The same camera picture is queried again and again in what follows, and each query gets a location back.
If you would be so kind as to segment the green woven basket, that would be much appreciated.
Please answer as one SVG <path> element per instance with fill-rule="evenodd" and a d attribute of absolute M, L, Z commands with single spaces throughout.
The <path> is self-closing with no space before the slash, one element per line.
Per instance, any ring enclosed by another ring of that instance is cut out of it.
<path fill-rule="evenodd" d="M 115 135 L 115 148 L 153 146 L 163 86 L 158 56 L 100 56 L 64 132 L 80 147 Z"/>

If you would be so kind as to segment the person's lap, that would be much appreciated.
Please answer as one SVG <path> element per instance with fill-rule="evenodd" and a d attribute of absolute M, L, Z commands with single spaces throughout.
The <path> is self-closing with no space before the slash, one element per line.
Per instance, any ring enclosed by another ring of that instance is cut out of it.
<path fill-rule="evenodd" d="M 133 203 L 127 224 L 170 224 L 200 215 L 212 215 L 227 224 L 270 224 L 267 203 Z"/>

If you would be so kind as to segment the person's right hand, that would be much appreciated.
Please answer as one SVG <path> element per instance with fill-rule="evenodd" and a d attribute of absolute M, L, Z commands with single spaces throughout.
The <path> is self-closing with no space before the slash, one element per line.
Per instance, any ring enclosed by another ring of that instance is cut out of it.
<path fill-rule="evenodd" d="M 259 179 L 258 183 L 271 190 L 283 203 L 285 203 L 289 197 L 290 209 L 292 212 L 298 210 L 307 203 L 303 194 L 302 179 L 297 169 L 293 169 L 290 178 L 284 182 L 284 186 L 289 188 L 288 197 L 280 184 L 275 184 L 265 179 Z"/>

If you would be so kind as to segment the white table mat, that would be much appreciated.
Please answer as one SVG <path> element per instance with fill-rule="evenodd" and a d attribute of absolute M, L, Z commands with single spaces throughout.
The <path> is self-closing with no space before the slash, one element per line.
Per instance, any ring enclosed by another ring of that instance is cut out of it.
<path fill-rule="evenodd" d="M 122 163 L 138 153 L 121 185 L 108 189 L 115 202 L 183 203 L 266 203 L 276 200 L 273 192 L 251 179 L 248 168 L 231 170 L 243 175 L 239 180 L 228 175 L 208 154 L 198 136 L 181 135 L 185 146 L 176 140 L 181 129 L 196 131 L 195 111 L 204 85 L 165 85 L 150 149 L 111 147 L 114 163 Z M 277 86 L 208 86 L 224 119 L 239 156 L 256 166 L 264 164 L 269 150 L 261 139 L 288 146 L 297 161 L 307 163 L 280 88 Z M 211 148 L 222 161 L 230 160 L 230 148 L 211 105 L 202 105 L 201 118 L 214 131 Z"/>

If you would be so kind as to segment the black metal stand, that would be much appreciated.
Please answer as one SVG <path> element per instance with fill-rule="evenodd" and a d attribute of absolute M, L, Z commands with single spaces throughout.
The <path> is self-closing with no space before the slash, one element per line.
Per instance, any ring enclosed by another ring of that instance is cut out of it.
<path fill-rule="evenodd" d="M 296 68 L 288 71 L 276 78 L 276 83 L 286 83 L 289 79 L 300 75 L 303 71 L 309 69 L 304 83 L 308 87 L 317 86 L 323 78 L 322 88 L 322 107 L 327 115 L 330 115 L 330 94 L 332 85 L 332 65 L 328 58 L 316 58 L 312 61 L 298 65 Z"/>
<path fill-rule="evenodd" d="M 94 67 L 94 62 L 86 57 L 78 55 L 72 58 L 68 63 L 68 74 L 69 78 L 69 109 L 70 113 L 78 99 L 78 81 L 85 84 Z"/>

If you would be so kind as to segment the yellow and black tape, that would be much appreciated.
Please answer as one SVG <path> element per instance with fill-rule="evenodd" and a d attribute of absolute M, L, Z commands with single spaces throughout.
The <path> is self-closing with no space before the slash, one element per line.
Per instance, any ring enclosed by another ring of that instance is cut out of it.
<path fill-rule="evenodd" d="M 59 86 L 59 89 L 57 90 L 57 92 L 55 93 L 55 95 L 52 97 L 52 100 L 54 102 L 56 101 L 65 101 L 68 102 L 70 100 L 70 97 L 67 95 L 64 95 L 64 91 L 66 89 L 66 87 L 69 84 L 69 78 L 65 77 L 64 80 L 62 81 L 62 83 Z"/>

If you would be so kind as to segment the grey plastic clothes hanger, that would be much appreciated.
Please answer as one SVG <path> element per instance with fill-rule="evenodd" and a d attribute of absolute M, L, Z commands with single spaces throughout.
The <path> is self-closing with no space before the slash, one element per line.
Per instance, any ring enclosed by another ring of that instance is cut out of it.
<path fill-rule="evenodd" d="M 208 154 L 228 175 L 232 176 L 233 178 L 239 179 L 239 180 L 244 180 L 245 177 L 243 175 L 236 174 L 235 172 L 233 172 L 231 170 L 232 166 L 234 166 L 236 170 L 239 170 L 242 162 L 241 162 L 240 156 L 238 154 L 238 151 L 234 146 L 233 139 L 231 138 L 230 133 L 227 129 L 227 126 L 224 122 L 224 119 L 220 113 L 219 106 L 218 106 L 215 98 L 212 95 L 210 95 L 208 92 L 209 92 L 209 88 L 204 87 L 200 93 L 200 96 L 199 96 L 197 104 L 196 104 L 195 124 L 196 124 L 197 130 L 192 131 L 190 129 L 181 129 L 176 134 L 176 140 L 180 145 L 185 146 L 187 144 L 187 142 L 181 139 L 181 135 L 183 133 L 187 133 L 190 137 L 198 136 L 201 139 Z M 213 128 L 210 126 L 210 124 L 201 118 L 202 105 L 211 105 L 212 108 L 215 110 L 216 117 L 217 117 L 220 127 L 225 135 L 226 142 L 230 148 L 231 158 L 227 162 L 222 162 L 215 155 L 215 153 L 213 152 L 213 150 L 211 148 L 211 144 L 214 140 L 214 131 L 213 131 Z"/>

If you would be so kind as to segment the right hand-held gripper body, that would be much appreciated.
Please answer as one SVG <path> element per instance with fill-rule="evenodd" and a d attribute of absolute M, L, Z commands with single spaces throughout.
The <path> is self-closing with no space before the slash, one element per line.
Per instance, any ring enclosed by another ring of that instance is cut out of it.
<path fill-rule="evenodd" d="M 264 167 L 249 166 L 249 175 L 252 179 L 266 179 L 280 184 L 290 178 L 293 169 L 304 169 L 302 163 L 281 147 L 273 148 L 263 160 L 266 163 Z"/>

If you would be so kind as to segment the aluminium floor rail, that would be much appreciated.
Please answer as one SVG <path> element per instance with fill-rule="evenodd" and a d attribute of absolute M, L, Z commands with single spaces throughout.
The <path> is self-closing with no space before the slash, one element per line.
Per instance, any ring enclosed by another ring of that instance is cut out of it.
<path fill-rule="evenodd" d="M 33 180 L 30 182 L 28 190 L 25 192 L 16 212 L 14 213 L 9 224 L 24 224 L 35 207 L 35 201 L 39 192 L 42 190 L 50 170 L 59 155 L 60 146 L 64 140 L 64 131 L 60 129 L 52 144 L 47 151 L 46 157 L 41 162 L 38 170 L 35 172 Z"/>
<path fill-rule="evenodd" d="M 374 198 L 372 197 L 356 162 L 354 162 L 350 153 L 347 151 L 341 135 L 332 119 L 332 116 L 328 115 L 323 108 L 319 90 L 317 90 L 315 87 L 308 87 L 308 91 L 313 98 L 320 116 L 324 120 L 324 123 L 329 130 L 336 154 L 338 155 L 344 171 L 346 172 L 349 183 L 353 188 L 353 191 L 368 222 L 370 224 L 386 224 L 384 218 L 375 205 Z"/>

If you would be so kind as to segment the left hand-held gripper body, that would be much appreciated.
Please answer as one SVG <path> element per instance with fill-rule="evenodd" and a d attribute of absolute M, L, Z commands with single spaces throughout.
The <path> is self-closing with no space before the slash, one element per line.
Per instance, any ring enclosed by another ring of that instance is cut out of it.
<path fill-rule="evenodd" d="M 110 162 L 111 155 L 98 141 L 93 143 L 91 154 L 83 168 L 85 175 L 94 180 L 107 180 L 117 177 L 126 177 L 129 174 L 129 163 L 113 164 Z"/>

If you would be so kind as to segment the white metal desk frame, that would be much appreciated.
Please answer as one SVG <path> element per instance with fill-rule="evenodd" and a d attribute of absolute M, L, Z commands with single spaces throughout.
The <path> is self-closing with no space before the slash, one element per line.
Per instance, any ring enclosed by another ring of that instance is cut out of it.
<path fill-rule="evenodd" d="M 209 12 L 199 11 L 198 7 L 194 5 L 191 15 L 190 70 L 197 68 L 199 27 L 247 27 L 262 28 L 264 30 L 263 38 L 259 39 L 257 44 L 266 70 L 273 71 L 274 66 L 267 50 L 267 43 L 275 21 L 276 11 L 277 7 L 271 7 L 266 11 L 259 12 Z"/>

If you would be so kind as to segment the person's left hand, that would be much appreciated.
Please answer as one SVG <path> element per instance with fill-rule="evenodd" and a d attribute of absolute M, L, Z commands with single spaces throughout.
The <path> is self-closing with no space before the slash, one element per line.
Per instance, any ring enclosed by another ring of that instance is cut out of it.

» **Directions for this task**:
I need every line of the data that has the word "body"; please list them.

» **Answer to this problem**:
If you would be so kind as to segment the right hand-held gripper body, that would be much appreciated.
If you would be so kind as to segment the left hand-held gripper body, that would be much appreciated.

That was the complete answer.